Im Vergleich zur HNB-Kontrolle wurde eine verminderte Absorption von 647 Nanometern beobachtet, die der Bildung von HNB-Komplexen in Gegenwart eines Übergangsmetalls entsprach. Um die Anwendung dieses Assays zu demonstrieren, wurden zwei mit seinem Tagged-Membrangerüst versehene Proteine, MSP1E3D1, MSP2N2, und ein neuartiges, dreihäimiges, c-types Cytochrom-GSU0105 aus Geobacter-Schwefelreduzieren analysiert. Der Protein- und Nickelionengehalt jeder Fraktion für GSU0105 wurde signifikant voneinander verschoben, während die Fraktionen für MSP1E3D1 und MSP2N2, die das meiste Protein enthielten, auch den höchsten Nickelgehalt aufwiesen.

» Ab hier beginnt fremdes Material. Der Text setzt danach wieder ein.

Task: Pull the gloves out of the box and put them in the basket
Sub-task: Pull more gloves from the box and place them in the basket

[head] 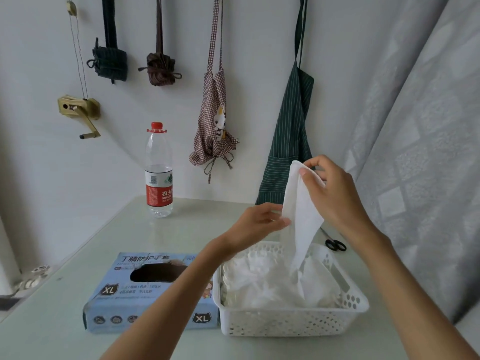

Es wird auch veranschaulicht, dass der Metallgehalt nicht gleichmäßig auf Die Fraktionen verteilt werden kann, die mit einer mobilisierten Metallaffinitätschromatographie gesammelt wurden. Es ist am wichtigsten, den Rohling in allen Proben angemessen und konsistent zu mischen und gleiche Inkubationszeiten für den Rohling in allen Proben zu ermöglichen. Proteinfraktionen von besonderem Interesse könnten mit Atomabsorptionsspektrometrie oder ICPMS weiter analysiert werden, um Metallkontaminationen zu bestätigen und auf chelatierte oder stark gebundene Proteinmetallionen zu testen.
Neben der Übergangs-Metallauslaugungkanne kann diese Technik zur Messung von Bindungsaffinitäten in Übergangsmetallionen zu Proteinen eingesetzt werden. HNB und jegliches Nickel, das in Proben enthalten ist, sind Reizstoffe für die Augen bzw. die Haut. Standard-PSA einschließlich Handschuhe nen und Augenschutz sollten während des Verfahrens verwendet werden.